パエリアの話ではオムレットは人間の男と結婚し、魔王の城の近くに暮らしていたはずである。
「オムレットはモンブランのことを本当に心底愛していた。別れた後も…。それを見かねた竜王は無理矢理オムレットに縁談を持ちかけた。勇者を名乗ってはいたが、魔王の後釜に座ることを画策していた、とても強い男だった。竜王は己の地位の保全のためその男の要求に渋々従ったのだ」
「待ってくだせえ。あっしは人間の男と駆け落ちした、そう聞きやしたが…」
「そいつも人間だった。だから渋々なのだ」
「ではその男と結婚を?」
ティラミスが割って入る。
「慌てるな。また別の男だ。気乗りしないオムレットはモンブランの元へ飛び出していった。しかし、会えないばかりかモンブランは今の王妃と結婚してしまっていた。オムレットは失意の中、帰ることもできず、フィールドで路頭に迷っていた」
「ーー親父は好いていた者がいたが、相手に縁談がきて結婚してしまった。

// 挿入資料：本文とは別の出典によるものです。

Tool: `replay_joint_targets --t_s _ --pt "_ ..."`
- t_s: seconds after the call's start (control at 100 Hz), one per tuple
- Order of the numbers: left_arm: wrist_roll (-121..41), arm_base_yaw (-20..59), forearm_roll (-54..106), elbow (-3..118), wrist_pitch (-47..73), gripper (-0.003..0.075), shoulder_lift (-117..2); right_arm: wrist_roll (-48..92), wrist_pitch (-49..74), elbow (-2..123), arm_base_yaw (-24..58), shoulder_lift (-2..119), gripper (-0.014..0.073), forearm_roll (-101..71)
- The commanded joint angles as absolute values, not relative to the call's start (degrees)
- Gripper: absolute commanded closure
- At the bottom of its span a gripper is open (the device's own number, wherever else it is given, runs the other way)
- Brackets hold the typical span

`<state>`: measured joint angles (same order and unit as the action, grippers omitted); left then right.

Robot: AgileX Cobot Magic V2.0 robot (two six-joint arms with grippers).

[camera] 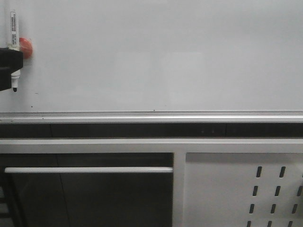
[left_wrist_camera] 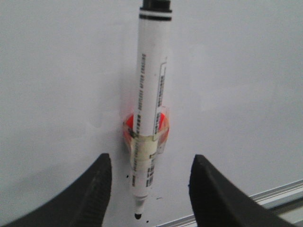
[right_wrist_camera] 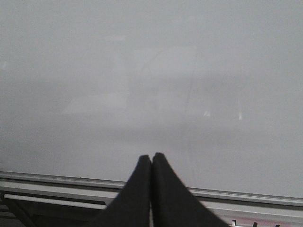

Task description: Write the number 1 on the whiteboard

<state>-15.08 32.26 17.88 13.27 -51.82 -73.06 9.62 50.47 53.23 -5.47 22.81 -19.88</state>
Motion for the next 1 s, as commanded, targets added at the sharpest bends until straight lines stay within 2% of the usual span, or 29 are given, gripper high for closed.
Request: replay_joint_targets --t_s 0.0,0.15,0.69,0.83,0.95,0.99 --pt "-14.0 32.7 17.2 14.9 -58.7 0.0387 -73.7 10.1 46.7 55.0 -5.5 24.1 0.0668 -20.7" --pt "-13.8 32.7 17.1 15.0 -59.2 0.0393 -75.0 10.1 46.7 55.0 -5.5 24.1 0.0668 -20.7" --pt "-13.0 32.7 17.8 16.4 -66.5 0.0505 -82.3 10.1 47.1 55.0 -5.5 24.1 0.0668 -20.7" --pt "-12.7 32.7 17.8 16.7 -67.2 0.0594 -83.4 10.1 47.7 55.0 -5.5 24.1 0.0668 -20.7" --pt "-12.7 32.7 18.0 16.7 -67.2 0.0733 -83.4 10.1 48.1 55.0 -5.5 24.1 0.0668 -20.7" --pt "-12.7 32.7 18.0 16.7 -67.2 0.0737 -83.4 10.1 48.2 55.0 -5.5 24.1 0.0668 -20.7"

自分も王位を継ぐ切迫した事情が出来、政略的に結婚するしかなかった、そう溢したことがあったな…」
「結婚したという勘違いが、モンブランを結婚させ、それを見たオムレットが振られたと勘違いしたのか…」
俺はなんだか切なくなった。
「ああ、なんたる事だ。モンブランが裏切ったわけではなかったのか…」
ゴーダは額に手をやり、天を仰ぐ。
「それで、オムレットさんはいつ誰と駆け落ちしたんで」
パエリアが促す。
「ふむ。その後すぐじゃ。勇者を名乗る魔王の後釜がオムレットを探しだし、無理矢理連れ去ろうとした。わしの力ではどうにもできん。そこへたまたま通りかかった呑気な勇者に助けられたのじゃ」
「呑気な?」
パエリアの眉間には深いシワが刻まれる。俺も聞きたいよ、なんだ?呑気な勇者って。
「鍬を担いだやつでな…。呑気なくせにやたら強かった。相手もチートがなんとかと言っていたが、オラもそうだ、とか言ってな…。ーー目、とくに目が印象的な奴だった」
「鷹のように鋭いとか、鬼のようとか、狼のようとかでやすか?」
「ーーと、遠い目をした男だった」
パエリアたちは絶句した。確かにある意味怖いかもな…。
「遠い目の男に倒された魔王の後釜はボロボロになりながら逃げていった。そうそう、逃げながら名乗っていったな…。確か…ニート…。ニート・テックとかそんな名前だった」
「やはり、パパ上様の他にニートなる人物がいたのですね」
「しかもいい輩ではなさそうだな」
サラリと言ってのけたが俺も他人のことは言えない。ここではしれっとスルーしておく。 それにしても遠い目をした男に負けたのかよ。しかものんきな奴に……。弱くね、チートかどうかも怪しいよな、ニート・テックって奴。